# new live rock problems



## jbhillman (Aug 14, 2011)

Going on the advice of the LFS guy I bought a big chunk of Tonga live rock. That was supposed to help balance the alkalinity and the ph. I uploaded a picture of it to my gallery.
Within 36 hours, I had a major diatome and cynobacteria bloom. The live rock was supposed to be cured, and it did not smell bad. It smelled like seawater.
My three snails have also quit moving. I think they are dead.
My tank looks like crap. 
What did I do wrong this time?

75 gallon FOWLR

Temp 79.1
PH 8.12
Salinity 1.026
Ammonia 0
Nitrite 0
Nitrate 0 - 5ppm (somewhere between)
Calcium 420
phosphorus 0
KH 12.3
Alkalinity 4.35

I am working on bringing the temp down. My ph meter also tests temp and I discovered that there is a 4 degree difference between the temperature in the sump, where my heater is, and the temp in my tank. It was up to 82 degrees. I suspect my led light is heating the tank.


----------



## phys (Feb 4, 2011)

Doesnt matter how cured that live rock is when its at the store, it'll still go through some form of die off on the rock when it changes tanks. Run and get some macro algae and do some water changes to help bring down the bad levels. Be sure there is adeqate flow over your sand bed and be patient and the problem will subside.


----------



## Reefing Madness (Aug 12, 2011)

your numbers are in line. Assume, you just added a very large fish to your tank, (biologicals) in a sense that is what you have done. If its cured, it has a bunch of critters alive in it, and your system was only stable for the critters that you have in it, its kinda like adding to large a fish at one time. Take it easy, leave it for a week.
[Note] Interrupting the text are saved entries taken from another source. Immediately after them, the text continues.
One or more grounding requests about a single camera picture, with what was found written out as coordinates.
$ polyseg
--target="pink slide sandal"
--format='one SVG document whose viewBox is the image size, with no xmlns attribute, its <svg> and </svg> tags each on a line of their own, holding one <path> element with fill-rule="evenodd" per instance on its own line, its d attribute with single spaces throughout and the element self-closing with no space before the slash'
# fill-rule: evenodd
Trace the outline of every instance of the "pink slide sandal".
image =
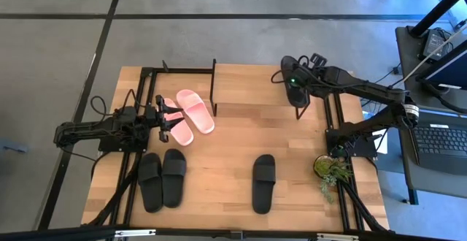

Don't do anything unless you see bad numbers rise up.


----------



## jbhillman (Aug 14, 2011)

I haven't seen evidence of hitchhikers, but that doesn't mean they aren't there. Because my snails don't particularly care if the lights are on or off, I am putting the tank on extended night. The blue lights are on for the timer cycle, but I am leaving the white lights off. It is Alaskan winter in my tank.
I am having a difficult time in maintaining my interest in this. $1500 and no fish and three probably dead snails. And the tank looks horrible. I know this hobby takes patience, but seeing my tank get worse every day and not being able to do anything makes me very upset. And you have no idea how much of an understatement that is.
Actually, I would get more enjoyment out of throwing a sledgehammer through the whole mess.


----------



## Reefing Madness (Aug 12, 2011)

You've got more stuff in your tank than I do. Yoru tank should be able to handle more than mine. Sometimes keeping it simple adds up. I think your trying to do to much at one time. You should add all the Rock at one time, this cures it all at the same rate, and all that your tank needs at the time. I looked at the pics, they don't look all that bad. What were you hoping for in the first month?
This is why we do what we do. you will get there, I promise you.


----------



## jbhillman (Aug 14, 2011)

Reefing Madness said:


> You've got more stuff in your tank than I do. Yoru tank should be able to handle more than mine. Sometimes keeping it simple adds up. I think your trying to do to much at one time. You should add all the Rock at one time, this cures it all at the same rate, and all that your tank needs at the time. I looked at the pics, they don't look all that bad. What were you hoping for in the first month?
> This is why we do what we do. you will get there, I promise you.
> 
> View attachment 1248


Actually I thought my expectations for the first month were in line. I did think that by now I would at least have fish, since it has been set up for four months. I have had a total of 9 fish, all of which died.


----------



## Reefing Madness (Aug 12, 2011)

But you have not let the tank settle. you keep doing something to it....... At what point do we say, looks good I'll leave it alone? Other than what I see from your tank shot. It really does look in good shape, besides the algae bloom. And, the fact it looks like your going to be adding more Rock to the tank again sometime. There does not appear to be enough to me. ?? Other than that, throw a fish in there!! Its time again. The diatoms are not going to kill the fish, and your numbers are in line.


----------



## whitetiger61 (Aug 2, 2011)

There is a saying in the reefing comminity..Only Bad Things Happy Fast in a Reef System..it takes time..my reef tank is 4 years old and i still do not consider it a mature reef tank..you have to have alot of patience in this hobby.

Rick


----------



## jbhillman (Aug 14, 2011)

Reefing Madness said:


> But you have not let the tank settle. you keep doing something to it....... At what point do we say, looks good I'll leave it alone? Other than what I see from your tank shot. It really does look in good shape, besides the algae bloom. And, the fact it looks like your going to be adding more Rock to the tank again sometime. There does not appear to be enough to me. ?? Other than that, throw a fish in there!! Its time again. The diatoms are not going to kill the fish, and your numbers are in line.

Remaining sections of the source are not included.